=== Exercise description ===
Could you print every line from the first one of the records below through the line containing "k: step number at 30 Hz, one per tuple", with both included and nothing else?

=== Provided records ===
= = =
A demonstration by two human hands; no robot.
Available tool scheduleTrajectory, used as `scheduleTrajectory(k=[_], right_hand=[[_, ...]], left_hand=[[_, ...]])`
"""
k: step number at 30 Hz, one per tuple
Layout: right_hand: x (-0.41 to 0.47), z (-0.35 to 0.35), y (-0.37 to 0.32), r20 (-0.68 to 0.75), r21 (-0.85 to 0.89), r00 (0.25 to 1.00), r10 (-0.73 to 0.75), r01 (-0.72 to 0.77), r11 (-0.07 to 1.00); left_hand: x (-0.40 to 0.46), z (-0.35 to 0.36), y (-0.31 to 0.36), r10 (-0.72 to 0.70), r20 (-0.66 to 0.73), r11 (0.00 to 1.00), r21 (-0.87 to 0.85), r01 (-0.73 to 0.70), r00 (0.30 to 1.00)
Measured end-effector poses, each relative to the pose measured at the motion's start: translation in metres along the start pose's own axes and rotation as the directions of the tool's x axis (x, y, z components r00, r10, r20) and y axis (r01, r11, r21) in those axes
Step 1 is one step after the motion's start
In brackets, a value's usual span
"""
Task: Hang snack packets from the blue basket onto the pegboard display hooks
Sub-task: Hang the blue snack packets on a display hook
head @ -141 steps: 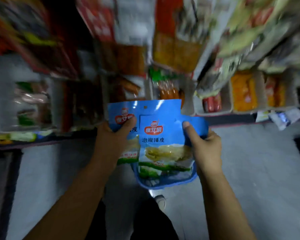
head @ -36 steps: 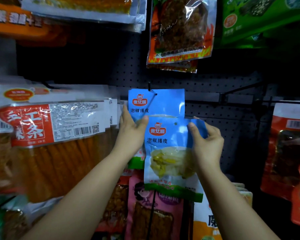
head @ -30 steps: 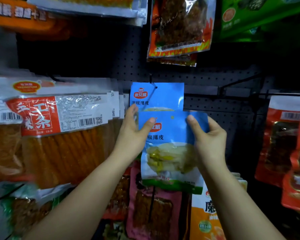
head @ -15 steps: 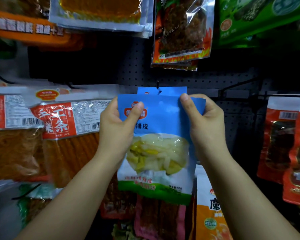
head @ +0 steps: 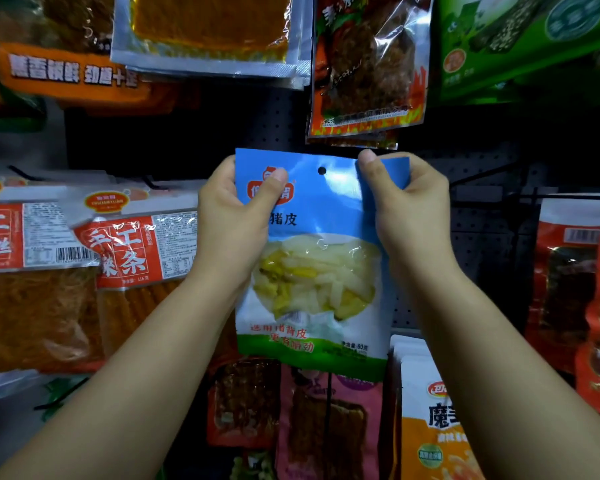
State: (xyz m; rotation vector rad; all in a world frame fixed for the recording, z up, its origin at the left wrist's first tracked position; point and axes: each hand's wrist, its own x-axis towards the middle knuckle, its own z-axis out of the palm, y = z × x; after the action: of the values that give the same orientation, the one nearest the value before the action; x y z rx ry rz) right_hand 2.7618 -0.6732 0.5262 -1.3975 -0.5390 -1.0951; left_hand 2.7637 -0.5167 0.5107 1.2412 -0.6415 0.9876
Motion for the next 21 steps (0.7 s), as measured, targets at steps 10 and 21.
scheduleTrajectory(k=[10, 21], right_hand=[[-0.012, -0.004, 0.034, 0.048, -0.021, 0.990, 0.131, -0.130, 0.991], [-0.044, -0.021, 0.077, 0.218, -0.193, 0.976, -0.019, 0.062, 0.979]], left_hand=[[-0.002, 0.006, -0.030, -0.105, -0.017, 0.984, 0.140, 0.106, 0.994], [-0.036, -0.001, -0.067, 0.028, 0.160, 0.858, 0.502, -0.106, 0.987]])
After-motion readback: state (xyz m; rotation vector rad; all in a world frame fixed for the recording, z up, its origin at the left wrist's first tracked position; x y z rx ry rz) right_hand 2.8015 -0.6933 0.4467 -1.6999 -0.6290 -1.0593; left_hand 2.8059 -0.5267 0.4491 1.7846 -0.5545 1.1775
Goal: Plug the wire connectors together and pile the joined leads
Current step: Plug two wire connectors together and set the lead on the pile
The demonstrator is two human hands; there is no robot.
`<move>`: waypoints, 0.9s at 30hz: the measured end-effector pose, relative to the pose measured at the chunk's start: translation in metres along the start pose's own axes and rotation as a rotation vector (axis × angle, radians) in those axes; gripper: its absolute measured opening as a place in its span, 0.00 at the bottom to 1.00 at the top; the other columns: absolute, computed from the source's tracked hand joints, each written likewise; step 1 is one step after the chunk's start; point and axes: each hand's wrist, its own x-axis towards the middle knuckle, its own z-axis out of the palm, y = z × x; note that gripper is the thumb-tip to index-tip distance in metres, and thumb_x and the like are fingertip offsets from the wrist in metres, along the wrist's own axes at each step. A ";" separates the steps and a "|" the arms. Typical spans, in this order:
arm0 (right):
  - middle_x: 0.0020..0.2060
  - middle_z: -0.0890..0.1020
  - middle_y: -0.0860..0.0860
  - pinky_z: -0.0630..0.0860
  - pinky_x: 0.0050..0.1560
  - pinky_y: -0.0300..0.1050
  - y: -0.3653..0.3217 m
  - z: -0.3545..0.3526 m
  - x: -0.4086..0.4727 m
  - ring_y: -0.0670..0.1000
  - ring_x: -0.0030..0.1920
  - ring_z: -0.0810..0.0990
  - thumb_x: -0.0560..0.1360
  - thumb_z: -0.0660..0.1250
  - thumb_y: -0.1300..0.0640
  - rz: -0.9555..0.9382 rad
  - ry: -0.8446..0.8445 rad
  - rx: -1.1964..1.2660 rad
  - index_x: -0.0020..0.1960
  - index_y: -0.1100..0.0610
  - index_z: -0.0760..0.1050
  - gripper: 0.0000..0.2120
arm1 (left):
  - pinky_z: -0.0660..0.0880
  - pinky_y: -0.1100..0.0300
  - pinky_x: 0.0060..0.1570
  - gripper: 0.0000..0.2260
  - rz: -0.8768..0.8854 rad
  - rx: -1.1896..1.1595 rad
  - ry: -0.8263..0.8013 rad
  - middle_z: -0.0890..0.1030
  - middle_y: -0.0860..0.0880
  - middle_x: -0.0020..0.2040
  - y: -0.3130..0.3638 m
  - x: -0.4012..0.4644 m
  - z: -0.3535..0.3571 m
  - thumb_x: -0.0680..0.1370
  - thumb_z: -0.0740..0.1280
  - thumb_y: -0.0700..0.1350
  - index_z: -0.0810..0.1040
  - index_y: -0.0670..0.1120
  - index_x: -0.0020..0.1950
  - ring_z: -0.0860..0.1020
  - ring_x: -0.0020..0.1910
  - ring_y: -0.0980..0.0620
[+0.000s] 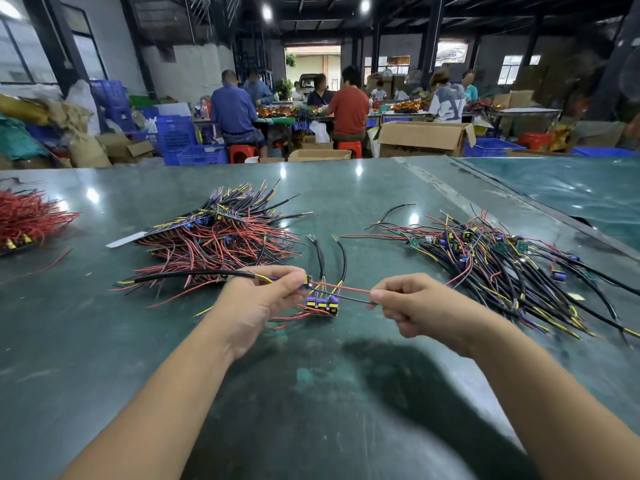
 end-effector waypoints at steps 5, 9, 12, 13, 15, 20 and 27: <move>0.25 0.67 0.49 0.59 0.23 0.33 0.004 -0.026 0.000 0.45 0.23 0.59 0.79 0.62 0.59 0.051 0.038 0.079 0.42 0.62 0.78 0.10 | 0.79 0.65 0.34 0.05 -0.024 -0.015 0.045 0.83 0.44 0.34 0.001 0.000 -0.001 0.66 0.71 0.36 0.81 0.38 0.40 0.83 0.32 0.51; 0.25 0.69 0.50 0.58 0.21 0.32 0.007 -0.032 0.001 0.44 0.22 0.59 0.78 0.63 0.59 0.036 0.077 0.184 0.43 0.62 0.78 0.09 | 0.78 0.65 0.33 0.03 -0.021 -0.062 0.074 0.83 0.45 0.34 0.001 0.001 0.000 0.68 0.70 0.35 0.82 0.39 0.39 0.83 0.32 0.52; 0.25 0.68 0.50 0.57 0.22 0.32 0.007 -0.031 0.004 0.44 0.22 0.59 0.79 0.62 0.60 -0.033 0.149 0.199 0.44 0.63 0.78 0.09 | 0.78 0.65 0.33 0.03 -0.015 -0.106 0.064 0.83 0.45 0.34 0.000 0.001 0.003 0.64 0.70 0.37 0.83 0.41 0.35 0.82 0.32 0.52; 0.26 0.68 0.51 0.57 0.23 0.33 0.008 -0.029 0.007 0.44 0.22 0.60 0.79 0.61 0.61 -0.067 0.199 0.198 0.43 0.63 0.78 0.10 | 0.78 0.65 0.33 0.03 -0.015 -0.111 0.059 0.83 0.45 0.34 -0.001 0.000 0.005 0.64 0.71 0.37 0.84 0.41 0.35 0.82 0.32 0.52; 0.27 0.71 0.53 0.63 0.25 0.35 0.009 -0.023 0.010 0.45 0.23 0.65 0.79 0.62 0.61 -0.139 0.325 0.095 0.42 0.61 0.78 0.10 | 0.78 0.65 0.33 0.03 -0.005 -0.110 0.060 0.83 0.45 0.35 -0.004 0.000 0.007 0.64 0.71 0.38 0.84 0.42 0.36 0.83 0.33 0.52; 0.50 0.80 0.56 0.66 0.59 0.47 0.010 0.006 0.009 0.56 0.54 0.71 0.75 0.67 0.57 -0.587 0.894 -0.934 0.56 0.61 0.78 0.11 | 0.76 0.61 0.47 0.06 0.093 -0.003 0.164 0.84 0.49 0.38 -0.009 0.001 0.008 0.63 0.74 0.44 0.84 0.46 0.38 0.79 0.41 0.52; 0.30 0.74 0.47 0.72 0.39 0.49 0.005 0.062 0.000 0.47 0.34 0.72 0.78 0.57 0.47 -0.517 0.207 -0.624 0.38 0.56 0.73 0.17 | 0.75 0.65 0.38 0.04 0.130 0.033 0.214 0.83 0.51 0.38 -0.016 0.000 0.016 0.74 0.69 0.37 0.83 0.44 0.43 0.78 0.36 0.57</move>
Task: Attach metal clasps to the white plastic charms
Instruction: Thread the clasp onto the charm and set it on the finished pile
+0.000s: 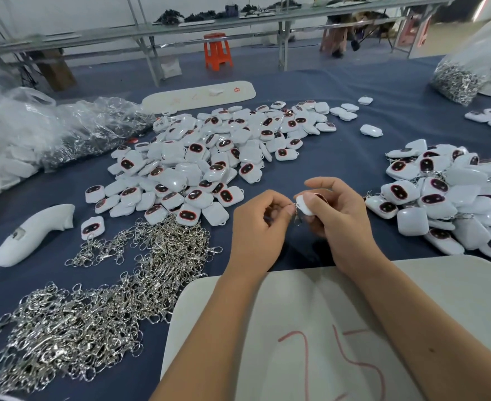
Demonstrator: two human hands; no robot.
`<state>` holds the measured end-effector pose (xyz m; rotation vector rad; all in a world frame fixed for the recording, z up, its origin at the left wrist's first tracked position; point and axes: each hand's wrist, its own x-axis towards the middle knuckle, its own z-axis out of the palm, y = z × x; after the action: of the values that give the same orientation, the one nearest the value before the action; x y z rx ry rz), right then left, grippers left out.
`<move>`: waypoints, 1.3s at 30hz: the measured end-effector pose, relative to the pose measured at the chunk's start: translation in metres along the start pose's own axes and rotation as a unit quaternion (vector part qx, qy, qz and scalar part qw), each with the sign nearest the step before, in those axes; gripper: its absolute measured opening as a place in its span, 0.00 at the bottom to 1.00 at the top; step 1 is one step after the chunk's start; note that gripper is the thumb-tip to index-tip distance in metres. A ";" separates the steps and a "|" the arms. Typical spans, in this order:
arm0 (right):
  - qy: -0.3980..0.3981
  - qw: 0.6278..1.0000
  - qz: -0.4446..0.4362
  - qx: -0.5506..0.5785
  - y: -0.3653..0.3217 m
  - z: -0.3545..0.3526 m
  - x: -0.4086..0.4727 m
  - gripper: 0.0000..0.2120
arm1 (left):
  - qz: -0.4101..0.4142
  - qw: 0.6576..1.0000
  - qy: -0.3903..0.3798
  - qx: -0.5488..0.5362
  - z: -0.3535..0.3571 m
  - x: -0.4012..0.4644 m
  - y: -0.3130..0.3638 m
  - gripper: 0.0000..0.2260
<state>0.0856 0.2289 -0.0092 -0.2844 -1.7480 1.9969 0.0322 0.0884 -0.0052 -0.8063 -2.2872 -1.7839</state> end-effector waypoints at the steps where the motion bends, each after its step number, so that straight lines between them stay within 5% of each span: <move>1: -0.004 1.000 -0.005 -0.004 0.000 0.000 0.000 0.05 | -0.023 0.999 0.003 -0.027 0.000 0.001 0.001 0.05; 9: -0.027 0.998 -0.016 -0.049 -0.001 0.003 -0.002 0.04 | -0.130 0.984 0.022 -0.117 0.002 0.004 0.000 0.04; 21: 0.005 0.999 0.051 -0.016 0.002 -0.003 0.003 0.06 | 0.001 0.997 -0.001 0.083 0.000 0.002 0.000 0.08; 26: 0.018 0.998 0.057 -0.032 0.002 -0.002 0.003 0.07 | 0.084 0.970 -0.059 0.222 -0.007 0.005 0.006 0.05; 34: 0.067 0.985 -0.003 -0.160 0.005 0.000 0.002 0.07 | 0.088 0.922 -0.146 0.347 -0.003 0.009 0.014 0.05; 36: 0.078 0.984 -0.017 -0.159 0.004 0.002 0.001 0.07 | 0.063 0.939 -0.123 0.315 0.002 0.007 0.012 0.06; 39: 0.065 0.997 -0.008 -0.050 -0.001 0.000 0.000 0.05 | -0.065 0.997 -0.037 0.022 0.008 0.003 0.009 0.07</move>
<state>0.0854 0.2290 -0.0078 -0.4214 -1.7646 1.8406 0.0360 0.0983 0.0010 -0.7442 -2.4704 -1.7779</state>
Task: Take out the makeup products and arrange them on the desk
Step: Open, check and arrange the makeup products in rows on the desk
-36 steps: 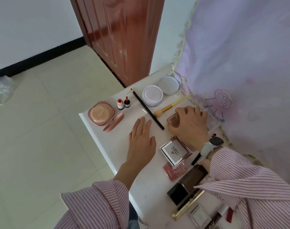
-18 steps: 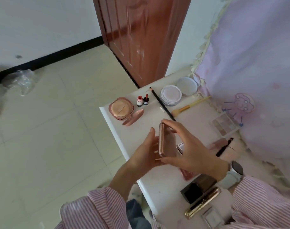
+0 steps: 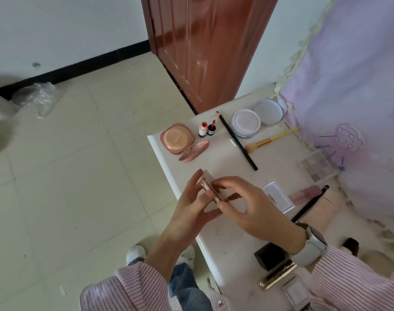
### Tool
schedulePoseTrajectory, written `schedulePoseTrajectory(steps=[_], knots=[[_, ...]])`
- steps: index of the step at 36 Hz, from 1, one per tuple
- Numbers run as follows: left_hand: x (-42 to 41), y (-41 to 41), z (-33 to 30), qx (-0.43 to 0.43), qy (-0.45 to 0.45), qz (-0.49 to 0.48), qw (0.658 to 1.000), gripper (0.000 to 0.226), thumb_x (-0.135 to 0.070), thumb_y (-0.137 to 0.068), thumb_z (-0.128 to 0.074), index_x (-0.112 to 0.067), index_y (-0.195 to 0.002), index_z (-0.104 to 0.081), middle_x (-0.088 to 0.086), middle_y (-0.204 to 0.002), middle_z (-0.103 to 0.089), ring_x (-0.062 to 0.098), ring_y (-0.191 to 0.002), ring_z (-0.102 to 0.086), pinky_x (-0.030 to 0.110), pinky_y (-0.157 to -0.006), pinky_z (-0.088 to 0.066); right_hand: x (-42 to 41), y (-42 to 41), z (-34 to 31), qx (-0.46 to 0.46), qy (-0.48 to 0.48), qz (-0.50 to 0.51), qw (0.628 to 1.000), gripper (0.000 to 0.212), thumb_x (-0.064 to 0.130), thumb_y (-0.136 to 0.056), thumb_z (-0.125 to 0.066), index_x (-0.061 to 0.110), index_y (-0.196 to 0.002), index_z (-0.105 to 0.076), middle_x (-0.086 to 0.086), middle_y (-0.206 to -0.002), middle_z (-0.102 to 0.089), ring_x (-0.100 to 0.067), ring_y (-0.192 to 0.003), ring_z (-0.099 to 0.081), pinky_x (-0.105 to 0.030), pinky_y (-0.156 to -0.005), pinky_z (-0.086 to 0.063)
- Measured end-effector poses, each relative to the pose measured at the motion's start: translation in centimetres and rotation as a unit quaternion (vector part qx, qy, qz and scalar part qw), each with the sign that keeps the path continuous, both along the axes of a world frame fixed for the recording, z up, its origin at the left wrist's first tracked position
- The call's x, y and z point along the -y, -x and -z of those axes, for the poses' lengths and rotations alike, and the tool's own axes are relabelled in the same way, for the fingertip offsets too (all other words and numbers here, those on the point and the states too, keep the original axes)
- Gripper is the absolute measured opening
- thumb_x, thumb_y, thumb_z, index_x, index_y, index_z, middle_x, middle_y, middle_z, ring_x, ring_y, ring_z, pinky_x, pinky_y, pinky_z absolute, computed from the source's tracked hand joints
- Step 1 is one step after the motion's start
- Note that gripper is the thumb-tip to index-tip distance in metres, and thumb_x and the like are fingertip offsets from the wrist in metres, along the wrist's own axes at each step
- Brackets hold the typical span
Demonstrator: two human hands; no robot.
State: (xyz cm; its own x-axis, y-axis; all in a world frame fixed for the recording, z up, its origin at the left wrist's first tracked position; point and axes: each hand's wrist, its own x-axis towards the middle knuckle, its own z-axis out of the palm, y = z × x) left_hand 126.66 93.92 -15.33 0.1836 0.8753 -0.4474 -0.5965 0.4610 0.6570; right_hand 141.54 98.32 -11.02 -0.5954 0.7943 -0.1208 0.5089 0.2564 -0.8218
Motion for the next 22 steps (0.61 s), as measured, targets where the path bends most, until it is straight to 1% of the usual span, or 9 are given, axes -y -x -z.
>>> schedulePoseTrajectory(steps=[1,3,7,9,12,15,17,20,22], knots=[[0.1,0.0,0.1,-0.005,-0.001,-0.007,1.000,0.079,-0.029,-0.077,-0.074,-0.019,-0.142,-0.031,0.028,-0.133,-0.038,0.036,-0.111,-0.056,0.057,-0.093,-0.045,-0.1,0.0,0.0,-0.012,0.019,0.005,1.000,0.037,0.032,-0.083,-0.053,0.019,-0.118,-0.057,0.012,-0.113,-0.059,-0.006,-0.107,-0.056,-0.024,-0.086,-0.049],[0.2,0.1,0.2,-0.014,-0.011,-0.012,1.000,0.090,-0.034,-0.067,-0.081,-0.029,-0.142,-0.031,0.020,-0.137,-0.042,0.036,-0.115,-0.055,0.056,-0.093,-0.046,-0.3,-0.1,0.0,-0.020,0.062,0.015,0.998,0.036,0.031,-0.082,-0.056,0.021,-0.116,-0.057,0.013,-0.112,-0.058,-0.005,-0.107,-0.056,-0.024,-0.086,-0.050],[0.1,0.1,-0.2,0.009,-0.001,0.003,1.000,0.093,-0.042,-0.063,-0.081,-0.032,-0.141,-0.031,0.018,-0.132,-0.050,0.036,-0.113,-0.057,0.049,-0.085,-0.051,-0.7,-0.6,-0.1,0.005,0.101,0.016,0.995,0.040,0.039,-0.080,-0.058,0.025,-0.117,-0.055,0.016,-0.112,-0.056,-0.003,-0.108,-0.054,-0.025,-0.089,-0.050],[0.1,0.1,-0.3,0.005,0.011,0.009,1.000,0.080,-0.047,-0.071,-0.072,-0.028,-0.139,-0.035,0.025,-0.125,-0.052,0.040,-0.111,-0.057,0.051,-0.084,-0.051,-0.7,-0.8,-0.4,0.004,0.076,-0.008,0.997,0.042,0.043,-0.080,-0.055,0.028,-0.119,-0.054,0.019,-0.114,-0.054,-0.001,-0.110,-0.052,-0.018,-0.090,-0.046],[0.0,0.1,-0.5,-0.007,0.026,0.022,0.999,0.063,-0.057,-0.084,-0.046,-0.008,-0.124,-0.047,0.030,-0.111,-0.053,0.042,-0.099,-0.057,0.051,-0.083,-0.050,-0.5,-1.2,-0.8,0.002,0.053,-0.058,0.997,0.046,0.042,-0.082,-0.054,0.029,-0.126,-0.051,0.017,-0.122,-0.051,-0.002,-0.117,-0.047,-0.012,-0.095,-0.038],[0.0,0.1,-0.8,0.043,0.079,-0.001,0.996,0.060,-0.060,-0.084,-0.039,-0.013,-0.120,-0.049,0.020,-0.100,-0.059,0.036,-0.089,-0.058,0.044,-0.075,-0.051,-0.4,-1.3,-0.5,0.038,-0.010,-0.076,0.996,0.045,0.042,-0.082,-0.054,0.025,-0.124,-0.056,0.015,-0.122,-0.051,-0.002,-0.116,-0.047,-0.026,-0.098,-0.041],[0.0,0.0,-0.8,0.069,0.105,-0.009,0.992,0.062,-0.061,-0.080,-0.043,-0.012,-0.118,-0.050,0.019,-0.099,-0.057,0.036,-0.088,-0.056,0.044,-0.075,-0.052,-0.3,-1.2,-0.3,0.054,-0.057,-0.070,0.994,0.041,0.042,-0.083,-0.053,0.021,-0.117,-0.062,0.014,-0.115,-0.055,-0.002,-0.110,-0.048,-0.036,-0.093,-0.044],[0.1,-0.3,-0.8,0.085,0.133,-0.001,0.987,0.067,-0.064,-0.081,-0.043,-0.007,-0.116,-0.050,0.020,-0.099,-0.058,0.033,-0.086,-0.063,0.042,-0.074,-0.054,-0.2,-0.9,-0.4,0.073,-0.093,-0.072,0.990,0.037,0.041,-0.083,-0.052,0.018,-0.109,-0.066,0.010,-0.108,-0.061,-0.005,-0.104,-0.053,-0.037,-0.087,-0.045],[0.3,-0.4,-0.8,0.093,0.140,-0.007,0.986,0.065,-0.061,-0.079,-0.041,-0.007,-0.114,-0.050,0.018,-0.099,-0.059,0.031,-0.086,-0.065,0.042,-0.073,-0.055,-0.2,-0.7,-0.6,0.071,-0.076,-0.070,0.992,0.037,0.039,-0.083,-0.051,0.018,-0.108,-0.066,0.009,-0.105,-0.063,-0.005,-0.100,-0.056,-0.035,-0.086,-0.046]])
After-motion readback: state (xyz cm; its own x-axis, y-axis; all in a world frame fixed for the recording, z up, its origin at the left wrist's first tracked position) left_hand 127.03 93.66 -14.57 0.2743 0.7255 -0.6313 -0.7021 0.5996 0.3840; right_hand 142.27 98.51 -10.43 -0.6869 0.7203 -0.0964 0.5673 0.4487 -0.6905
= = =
=== Written solution ===
A demonstration by two human hands; no robot.
Available tool scheduleTrajectory, used as `scheduleTrajectory(k=[_], right_hand=[[_, ...]], left_hand=[[_, ...]])`
"""
k: step number at 30 Hz, one per tuple

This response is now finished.